WHAT TO DO: Go through the data line by line from the top, retyping each exactly, and end with the line that contains "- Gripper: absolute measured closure".

(Data entries)
Content starts
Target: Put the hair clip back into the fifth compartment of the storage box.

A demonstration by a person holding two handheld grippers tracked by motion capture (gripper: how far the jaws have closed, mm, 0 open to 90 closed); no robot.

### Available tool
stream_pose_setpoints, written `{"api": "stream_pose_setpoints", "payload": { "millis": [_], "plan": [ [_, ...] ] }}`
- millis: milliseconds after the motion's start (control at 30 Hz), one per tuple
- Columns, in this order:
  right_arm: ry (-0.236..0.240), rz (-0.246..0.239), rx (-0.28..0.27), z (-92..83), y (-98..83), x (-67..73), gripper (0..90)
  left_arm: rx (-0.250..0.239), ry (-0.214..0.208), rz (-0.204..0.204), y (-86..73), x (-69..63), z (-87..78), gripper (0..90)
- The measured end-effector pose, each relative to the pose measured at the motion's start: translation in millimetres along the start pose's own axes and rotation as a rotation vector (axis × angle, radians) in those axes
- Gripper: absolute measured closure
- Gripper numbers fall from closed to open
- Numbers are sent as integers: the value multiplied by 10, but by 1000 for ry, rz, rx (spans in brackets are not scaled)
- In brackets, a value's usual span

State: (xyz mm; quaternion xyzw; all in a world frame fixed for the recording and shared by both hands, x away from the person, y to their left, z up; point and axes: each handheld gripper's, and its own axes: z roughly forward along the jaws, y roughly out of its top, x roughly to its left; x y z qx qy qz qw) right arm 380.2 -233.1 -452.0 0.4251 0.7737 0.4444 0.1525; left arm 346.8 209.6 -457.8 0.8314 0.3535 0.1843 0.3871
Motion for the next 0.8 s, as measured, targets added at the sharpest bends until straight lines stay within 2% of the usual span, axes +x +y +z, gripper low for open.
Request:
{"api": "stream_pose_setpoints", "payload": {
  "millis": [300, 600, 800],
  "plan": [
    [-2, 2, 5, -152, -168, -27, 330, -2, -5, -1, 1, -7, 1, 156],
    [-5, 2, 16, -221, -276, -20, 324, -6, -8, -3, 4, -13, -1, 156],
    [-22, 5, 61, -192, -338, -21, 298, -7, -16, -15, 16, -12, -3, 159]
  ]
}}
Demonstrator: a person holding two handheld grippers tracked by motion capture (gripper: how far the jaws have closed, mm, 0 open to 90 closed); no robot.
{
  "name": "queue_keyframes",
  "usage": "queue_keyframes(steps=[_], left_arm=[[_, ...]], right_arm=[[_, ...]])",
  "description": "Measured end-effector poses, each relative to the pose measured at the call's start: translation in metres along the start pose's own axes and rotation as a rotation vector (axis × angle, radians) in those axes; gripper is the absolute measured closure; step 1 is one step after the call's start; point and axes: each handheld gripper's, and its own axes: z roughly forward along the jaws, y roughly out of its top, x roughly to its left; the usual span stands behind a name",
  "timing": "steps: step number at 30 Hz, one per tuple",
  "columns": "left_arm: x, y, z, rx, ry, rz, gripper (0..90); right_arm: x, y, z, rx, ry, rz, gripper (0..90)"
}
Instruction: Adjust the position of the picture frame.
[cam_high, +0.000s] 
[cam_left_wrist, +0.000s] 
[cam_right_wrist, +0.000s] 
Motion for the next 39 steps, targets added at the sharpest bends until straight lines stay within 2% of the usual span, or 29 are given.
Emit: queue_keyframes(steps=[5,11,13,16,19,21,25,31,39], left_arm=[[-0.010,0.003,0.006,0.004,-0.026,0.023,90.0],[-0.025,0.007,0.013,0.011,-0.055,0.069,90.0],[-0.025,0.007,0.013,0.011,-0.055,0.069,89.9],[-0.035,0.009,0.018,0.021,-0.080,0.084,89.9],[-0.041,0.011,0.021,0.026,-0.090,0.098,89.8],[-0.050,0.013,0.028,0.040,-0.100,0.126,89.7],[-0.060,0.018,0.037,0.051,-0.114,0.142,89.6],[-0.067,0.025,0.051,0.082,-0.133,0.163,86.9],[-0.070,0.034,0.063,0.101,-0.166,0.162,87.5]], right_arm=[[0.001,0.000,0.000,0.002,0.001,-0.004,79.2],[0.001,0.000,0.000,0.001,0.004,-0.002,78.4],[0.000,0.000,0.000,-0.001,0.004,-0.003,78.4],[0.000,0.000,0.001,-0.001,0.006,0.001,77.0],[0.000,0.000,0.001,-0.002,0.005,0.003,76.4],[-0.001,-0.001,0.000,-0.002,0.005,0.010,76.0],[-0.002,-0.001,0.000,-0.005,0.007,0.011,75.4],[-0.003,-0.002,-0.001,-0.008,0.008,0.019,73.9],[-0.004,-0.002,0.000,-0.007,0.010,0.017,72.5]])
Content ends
RESULT OF THIS EXERCISE:
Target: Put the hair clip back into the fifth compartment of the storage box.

A demonstration by a person holding two handheld grippers tracked by motion capture (gripper: how far the jaws have closed, mm, 0 open to 90 closed); no robot.

### Available tool
stream_pose_setpoints, written `{"api": "stream_pose_setpoints", "payload": { "millis": [_], "plan": [ [_, ...] ] }}`
- millis: milliseconds after the motion's start (control at 30 Hz), one per tuple
- Columns, in this order:
  right_arm: ry (-0.236..0.240), rz (-0.246..0.239), rx (-0.28..0.27), z (-92..83), y (-98..83), x (-67..73), gripper (0..90)
  left_arm: rx (-0.250..0.239), ry (-0.214..0.208), rz (-0.204..0.204), y (-86..73), x (-69..63), z (-87..78), gripper (0..90)
- The measured end-effector pose, each relative to the pose measured at the motion's start: translation in millimetres along the start pose's own axes and rotation as a rotation vector (axis × angle, radians) in those axes
- Gripper: absolute measured closure

No further output remains.